FastTreesTweedieRegressor Class

Machine Learning Fast Tree

Inheritance
nimbusml.internal.core.ensemble._fasttreestweedieregressor.FastTreesTweedieRegressor
FastTreesTweedieRegressor
nimbusml.base_predictor.BasePredictor
FastTreesTweedieRegressor
sklearn.base.RegressorMixin
FastTreesTweedieRegressor

Constructor

FastTreesTweedieRegressor(number_of_trees=100, number_of_leaves=20, minimum_example_count_per_leaf=10, learning_rate=0.2, normalize='Auto', caching='Auto', index=1.5, best_step_trees=False, use_line_search=False, maximum_number_of_line_search_steps=0, minimum_step_size=0.0, optimizer='GradientDescent', early_stopping_rule=None, early_stopping_metrics=1, enable_pruning=False, use_tolerant_pruning=False, pruning_threshold=0.004, pruning_window_size=5, shrinkage=1.0, dropout_rate=0.0, get_derivatives_sample_rate=1, write_last_ensemble=False, maximum_tree_output=100.0, random_start=False, filter_zero_lambdas=False, baseline_scores_formula=None, baseline_alpha_risk=None, position_discount_freeform=None, parallel_trainer=None, number_of_threads=None, random_state=123, feature_selection_seed=123, entropy_coefficient=0.0, histogram_pool_size=-1, disk_transpose=None, feature_flocks=True, categorical_split=False, maximum_categorical_group_count_per_node=64, maximum_categorical_split_point_count=64, minimum_example_fraction_for_categorical_split=0.001, minimum_examples_for_categorical_split=100, bias=0.0, bundling='None', maximum_bin_count_per_feature=255, sparsify_threshold=0.7, first_use_penalty=0.0, feature_reuse_penalty=0.0, gain_conf_level=0.0, softmax_temperature=0.0, execution_time=False, feature_fraction=1.0, bagging_size=0, bagging_example_fraction=0.7, feature_fraction_per_split=1.0, smoothing=0.0, allow_empty_trees=True, feature_compression_level=1, compress_ensemble=False, test_frequency=2147483647, feature=None, group_id=None, label=None, weight=None, **params)

Parameters

Name Description
feature

see Columns.

group_id

see Columns.

label

see Columns.

weight

see Columns.

number_of_trees

Specifies the total number of decision trees to create in the ensemble. By creating more decision trees, you can potentially get better coverage, but the training time increases.

number_of_leaves

The maximum number of leaves (terminal nodes) that can be created in any tree. Higher values potentially increase the size of the tree and get better precision, but risk overfitting and requiring longer training times.
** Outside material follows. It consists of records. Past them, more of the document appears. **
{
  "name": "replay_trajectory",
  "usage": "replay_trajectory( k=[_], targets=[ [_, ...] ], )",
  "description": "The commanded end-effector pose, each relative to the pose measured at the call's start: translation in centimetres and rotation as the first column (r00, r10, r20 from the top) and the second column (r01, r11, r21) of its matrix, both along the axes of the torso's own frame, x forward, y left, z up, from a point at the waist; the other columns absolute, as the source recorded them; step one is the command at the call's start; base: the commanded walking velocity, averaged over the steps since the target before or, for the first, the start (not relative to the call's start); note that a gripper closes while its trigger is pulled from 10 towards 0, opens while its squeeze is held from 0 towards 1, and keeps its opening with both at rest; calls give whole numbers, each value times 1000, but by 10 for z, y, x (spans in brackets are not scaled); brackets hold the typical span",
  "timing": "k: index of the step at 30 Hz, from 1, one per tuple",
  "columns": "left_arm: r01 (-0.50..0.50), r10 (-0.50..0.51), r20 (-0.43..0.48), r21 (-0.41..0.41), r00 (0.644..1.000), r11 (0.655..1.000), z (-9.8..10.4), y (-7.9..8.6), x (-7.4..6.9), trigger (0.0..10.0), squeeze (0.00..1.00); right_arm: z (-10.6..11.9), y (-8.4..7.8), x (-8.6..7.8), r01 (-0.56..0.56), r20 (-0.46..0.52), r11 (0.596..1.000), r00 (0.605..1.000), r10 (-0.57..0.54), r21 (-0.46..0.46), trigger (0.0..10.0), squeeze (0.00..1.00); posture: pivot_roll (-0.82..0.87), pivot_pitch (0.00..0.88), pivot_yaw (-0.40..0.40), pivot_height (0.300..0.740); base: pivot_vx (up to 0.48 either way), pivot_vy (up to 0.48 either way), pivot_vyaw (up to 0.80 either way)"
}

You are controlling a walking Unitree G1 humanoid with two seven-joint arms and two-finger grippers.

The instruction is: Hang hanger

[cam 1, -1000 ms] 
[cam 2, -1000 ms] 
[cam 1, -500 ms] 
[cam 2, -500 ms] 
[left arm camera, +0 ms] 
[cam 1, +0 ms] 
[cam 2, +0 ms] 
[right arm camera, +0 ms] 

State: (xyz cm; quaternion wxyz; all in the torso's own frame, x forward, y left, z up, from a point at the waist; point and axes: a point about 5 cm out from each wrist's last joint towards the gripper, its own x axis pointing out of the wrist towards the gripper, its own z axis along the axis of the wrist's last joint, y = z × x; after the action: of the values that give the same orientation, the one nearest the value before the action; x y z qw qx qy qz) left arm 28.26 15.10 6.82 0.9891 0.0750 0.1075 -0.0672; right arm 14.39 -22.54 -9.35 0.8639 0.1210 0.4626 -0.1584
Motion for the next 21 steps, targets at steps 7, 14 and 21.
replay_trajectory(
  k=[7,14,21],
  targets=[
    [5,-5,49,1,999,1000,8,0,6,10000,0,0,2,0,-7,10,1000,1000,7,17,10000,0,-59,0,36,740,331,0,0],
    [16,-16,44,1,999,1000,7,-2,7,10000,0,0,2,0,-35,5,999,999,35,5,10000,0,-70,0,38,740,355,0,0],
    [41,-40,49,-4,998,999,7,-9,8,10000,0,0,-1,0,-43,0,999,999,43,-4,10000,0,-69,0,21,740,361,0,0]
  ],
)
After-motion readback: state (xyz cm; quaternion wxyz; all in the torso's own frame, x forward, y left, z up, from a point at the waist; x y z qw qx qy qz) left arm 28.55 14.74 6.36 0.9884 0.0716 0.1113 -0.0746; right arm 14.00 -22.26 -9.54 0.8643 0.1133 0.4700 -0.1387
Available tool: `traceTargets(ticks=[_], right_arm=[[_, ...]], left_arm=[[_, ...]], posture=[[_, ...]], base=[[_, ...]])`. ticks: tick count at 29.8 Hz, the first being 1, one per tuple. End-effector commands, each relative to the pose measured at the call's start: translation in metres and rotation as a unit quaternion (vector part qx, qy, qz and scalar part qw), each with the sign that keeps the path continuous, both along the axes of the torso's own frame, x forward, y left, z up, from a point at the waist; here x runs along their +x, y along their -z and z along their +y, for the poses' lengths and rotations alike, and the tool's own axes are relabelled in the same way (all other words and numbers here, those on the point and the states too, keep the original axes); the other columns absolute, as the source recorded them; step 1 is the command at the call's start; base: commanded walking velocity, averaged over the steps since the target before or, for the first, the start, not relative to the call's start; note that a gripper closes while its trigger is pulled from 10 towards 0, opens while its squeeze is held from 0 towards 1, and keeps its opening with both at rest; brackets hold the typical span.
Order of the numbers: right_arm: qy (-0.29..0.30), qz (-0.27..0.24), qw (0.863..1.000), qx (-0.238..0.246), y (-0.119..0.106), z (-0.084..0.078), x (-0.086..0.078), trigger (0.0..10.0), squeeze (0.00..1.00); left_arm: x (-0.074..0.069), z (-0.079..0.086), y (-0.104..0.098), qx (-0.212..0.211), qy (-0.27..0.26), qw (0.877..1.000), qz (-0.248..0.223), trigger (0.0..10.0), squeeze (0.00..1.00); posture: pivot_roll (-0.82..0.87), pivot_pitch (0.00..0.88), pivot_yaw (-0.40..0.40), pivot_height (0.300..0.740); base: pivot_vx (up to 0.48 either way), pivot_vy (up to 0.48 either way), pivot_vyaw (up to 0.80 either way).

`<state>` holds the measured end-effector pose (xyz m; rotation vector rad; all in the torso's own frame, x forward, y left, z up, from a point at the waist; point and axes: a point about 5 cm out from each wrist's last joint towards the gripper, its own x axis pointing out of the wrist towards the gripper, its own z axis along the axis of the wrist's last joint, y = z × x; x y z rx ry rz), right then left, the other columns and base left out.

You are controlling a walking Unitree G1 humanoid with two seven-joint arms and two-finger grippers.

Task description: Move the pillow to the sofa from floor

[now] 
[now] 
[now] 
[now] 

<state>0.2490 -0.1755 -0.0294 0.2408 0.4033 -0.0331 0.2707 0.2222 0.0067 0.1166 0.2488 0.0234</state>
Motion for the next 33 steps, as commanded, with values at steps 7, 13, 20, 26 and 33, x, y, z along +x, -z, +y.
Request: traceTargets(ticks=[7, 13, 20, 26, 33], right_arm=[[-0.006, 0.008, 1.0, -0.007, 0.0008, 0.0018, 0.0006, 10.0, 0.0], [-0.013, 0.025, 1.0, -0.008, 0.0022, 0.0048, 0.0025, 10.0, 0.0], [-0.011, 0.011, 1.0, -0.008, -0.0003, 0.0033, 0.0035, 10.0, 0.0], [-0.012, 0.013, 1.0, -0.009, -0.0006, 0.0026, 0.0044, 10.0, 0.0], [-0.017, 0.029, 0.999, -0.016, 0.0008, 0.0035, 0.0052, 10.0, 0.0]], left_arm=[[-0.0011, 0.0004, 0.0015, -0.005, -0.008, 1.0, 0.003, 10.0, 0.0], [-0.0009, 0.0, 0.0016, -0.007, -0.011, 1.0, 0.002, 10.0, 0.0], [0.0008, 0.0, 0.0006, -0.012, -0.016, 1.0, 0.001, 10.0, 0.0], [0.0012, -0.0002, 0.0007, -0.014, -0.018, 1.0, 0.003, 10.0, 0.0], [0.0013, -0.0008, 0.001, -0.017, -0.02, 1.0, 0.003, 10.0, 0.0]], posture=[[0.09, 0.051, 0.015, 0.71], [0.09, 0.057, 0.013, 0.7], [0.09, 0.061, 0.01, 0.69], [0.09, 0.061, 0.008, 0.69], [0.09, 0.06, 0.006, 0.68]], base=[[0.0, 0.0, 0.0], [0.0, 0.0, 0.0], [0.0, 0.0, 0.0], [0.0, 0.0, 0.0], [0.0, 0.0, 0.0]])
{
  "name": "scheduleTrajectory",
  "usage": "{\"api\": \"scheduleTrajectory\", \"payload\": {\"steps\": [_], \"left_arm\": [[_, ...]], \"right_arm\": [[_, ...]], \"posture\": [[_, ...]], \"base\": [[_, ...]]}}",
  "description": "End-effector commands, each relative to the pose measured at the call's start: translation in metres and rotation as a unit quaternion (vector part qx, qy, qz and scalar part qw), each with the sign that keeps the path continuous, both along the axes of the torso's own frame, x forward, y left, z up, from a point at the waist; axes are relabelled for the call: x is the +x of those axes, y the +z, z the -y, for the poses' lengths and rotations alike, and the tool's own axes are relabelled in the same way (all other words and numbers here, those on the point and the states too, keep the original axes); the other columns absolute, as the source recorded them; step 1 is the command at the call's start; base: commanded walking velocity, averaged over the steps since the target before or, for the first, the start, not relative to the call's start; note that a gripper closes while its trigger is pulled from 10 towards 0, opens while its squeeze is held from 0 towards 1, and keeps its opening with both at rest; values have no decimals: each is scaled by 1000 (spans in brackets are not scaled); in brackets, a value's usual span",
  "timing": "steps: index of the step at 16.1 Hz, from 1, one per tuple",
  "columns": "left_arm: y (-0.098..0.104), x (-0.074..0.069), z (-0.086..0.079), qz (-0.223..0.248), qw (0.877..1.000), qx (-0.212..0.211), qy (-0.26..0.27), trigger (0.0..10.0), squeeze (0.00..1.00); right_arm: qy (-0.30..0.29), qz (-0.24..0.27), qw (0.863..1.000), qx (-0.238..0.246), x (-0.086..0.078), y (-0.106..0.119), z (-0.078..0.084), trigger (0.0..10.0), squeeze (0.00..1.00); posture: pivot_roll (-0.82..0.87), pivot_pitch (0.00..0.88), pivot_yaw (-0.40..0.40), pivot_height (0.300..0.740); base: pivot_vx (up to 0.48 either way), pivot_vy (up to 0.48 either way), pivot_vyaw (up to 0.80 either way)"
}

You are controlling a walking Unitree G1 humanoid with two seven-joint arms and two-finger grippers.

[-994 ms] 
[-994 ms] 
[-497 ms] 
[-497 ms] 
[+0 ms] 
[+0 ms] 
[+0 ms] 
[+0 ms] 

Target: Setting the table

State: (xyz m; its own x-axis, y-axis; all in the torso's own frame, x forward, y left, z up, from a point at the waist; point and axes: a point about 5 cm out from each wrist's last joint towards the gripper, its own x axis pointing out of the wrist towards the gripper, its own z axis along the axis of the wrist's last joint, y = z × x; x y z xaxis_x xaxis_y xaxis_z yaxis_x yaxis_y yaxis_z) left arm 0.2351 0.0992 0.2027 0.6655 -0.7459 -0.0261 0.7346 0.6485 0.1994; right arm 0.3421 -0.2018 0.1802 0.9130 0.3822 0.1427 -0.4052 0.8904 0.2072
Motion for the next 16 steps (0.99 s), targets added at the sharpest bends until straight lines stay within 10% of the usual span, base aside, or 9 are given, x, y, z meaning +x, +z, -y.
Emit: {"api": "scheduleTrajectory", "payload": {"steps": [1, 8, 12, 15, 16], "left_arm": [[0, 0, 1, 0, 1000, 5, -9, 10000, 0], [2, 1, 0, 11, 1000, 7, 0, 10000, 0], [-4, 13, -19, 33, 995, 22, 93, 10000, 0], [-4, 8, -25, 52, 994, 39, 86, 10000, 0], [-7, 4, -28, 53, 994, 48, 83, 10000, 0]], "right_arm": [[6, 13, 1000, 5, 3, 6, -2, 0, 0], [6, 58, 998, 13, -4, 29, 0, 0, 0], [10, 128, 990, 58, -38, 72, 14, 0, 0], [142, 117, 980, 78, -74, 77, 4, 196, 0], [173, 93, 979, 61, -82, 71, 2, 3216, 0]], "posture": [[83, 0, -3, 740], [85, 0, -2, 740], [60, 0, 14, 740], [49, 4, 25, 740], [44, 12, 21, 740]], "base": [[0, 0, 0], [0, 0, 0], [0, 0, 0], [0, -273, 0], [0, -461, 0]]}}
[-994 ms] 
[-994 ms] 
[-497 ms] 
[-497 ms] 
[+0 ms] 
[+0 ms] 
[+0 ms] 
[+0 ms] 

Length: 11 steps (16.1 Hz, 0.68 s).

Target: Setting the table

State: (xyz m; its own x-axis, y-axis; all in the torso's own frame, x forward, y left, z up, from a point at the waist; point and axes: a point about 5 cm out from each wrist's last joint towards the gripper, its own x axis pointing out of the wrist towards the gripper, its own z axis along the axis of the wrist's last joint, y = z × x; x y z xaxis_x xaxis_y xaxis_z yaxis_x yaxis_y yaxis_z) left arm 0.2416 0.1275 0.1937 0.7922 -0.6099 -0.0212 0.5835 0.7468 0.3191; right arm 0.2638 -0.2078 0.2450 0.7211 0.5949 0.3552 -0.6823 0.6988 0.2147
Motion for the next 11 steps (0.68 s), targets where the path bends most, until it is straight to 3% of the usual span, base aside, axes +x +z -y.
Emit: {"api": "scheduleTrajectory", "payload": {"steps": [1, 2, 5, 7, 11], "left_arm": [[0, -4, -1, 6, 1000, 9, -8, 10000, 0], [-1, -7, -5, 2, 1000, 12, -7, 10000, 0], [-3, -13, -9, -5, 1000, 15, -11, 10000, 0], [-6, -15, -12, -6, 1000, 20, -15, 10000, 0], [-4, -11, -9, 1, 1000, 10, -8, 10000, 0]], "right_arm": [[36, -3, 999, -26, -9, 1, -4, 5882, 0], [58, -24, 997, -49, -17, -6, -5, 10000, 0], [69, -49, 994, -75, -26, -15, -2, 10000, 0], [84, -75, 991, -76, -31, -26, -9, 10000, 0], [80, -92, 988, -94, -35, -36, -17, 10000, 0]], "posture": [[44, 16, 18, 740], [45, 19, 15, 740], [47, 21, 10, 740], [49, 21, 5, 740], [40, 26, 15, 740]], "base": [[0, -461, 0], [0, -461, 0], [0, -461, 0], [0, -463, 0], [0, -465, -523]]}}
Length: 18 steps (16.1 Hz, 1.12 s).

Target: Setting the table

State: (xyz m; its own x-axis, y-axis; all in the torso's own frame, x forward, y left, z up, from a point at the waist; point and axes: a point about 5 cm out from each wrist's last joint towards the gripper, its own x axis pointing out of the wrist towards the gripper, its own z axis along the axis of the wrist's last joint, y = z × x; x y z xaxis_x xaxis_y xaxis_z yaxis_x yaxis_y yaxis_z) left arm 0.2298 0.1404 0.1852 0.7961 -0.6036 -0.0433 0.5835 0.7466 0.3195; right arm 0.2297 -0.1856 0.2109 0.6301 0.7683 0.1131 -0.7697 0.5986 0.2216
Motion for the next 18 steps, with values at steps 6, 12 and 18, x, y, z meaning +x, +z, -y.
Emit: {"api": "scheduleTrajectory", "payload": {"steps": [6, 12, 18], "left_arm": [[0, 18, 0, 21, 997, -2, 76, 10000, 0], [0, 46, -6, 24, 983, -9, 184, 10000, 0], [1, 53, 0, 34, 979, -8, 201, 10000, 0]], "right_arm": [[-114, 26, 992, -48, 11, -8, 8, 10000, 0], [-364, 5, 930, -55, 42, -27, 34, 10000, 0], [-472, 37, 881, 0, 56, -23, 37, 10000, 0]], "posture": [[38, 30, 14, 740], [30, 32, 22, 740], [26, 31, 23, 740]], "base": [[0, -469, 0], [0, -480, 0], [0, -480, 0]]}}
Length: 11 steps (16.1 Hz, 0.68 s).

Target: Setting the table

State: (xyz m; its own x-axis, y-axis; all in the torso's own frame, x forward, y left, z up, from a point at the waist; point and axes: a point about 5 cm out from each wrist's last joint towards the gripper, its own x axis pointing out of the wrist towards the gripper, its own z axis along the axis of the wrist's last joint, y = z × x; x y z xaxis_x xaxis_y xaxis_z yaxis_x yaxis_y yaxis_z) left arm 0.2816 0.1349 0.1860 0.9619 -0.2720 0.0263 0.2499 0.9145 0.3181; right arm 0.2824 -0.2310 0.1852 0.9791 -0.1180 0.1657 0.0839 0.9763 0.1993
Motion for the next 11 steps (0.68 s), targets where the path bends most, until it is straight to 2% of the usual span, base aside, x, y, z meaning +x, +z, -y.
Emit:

minimum_example_count_per_leaf

Minimum number of training instances required to form a leaf. That is, the minimal number of documents allowed in a leaf of regression tree, out of the sub-sampled data. A 'split' means that features in each level of the tree (node) are randomly divided.

learning_rate

Determines the size of the step taken in the direction of the gradient in each step of the learning process. This determines how fast or slow the learner converges on the optimal solution. If the step size is too big, you might overshoot the optimal solution. If the step size is too small, training takes longer to converge to the best solution.

normalize

Specifies the type of automatic normalization used:

  • "Auto": if normalization is needed, it is performed automatically. This is the default choice.

  • "No": no normalization is performed.

  • "Yes": normalization is performed.

  • "Warn": if normalization is needed, a warning message is displayed, but normalization is not performed.

Normalization rescales disparate data ranges to a standard scale. Feature scaling insures the distances between data points are proportional and enables various optimization methods such as gradient descent to converge much faster. If normalization is performed, a MaxMin normalizer is used. It normalizes values in an interval [a, b] where -1 <= a <= 0 and 0 <= b <= 1 and b - a = 1. This normalizer preserves sparsity by mapping zero to zero.

caching

Whether trainer should cache input training data.

index

Index parameter for the Tweedie distribution, in the range [1, 2]. 1 is Poisson loss, 2 is gamma loss, and intermediate values are compound Poisson loss.

best_step_trees

Option for using best regression step trees.

use_line_search

Should we use line search for a step size.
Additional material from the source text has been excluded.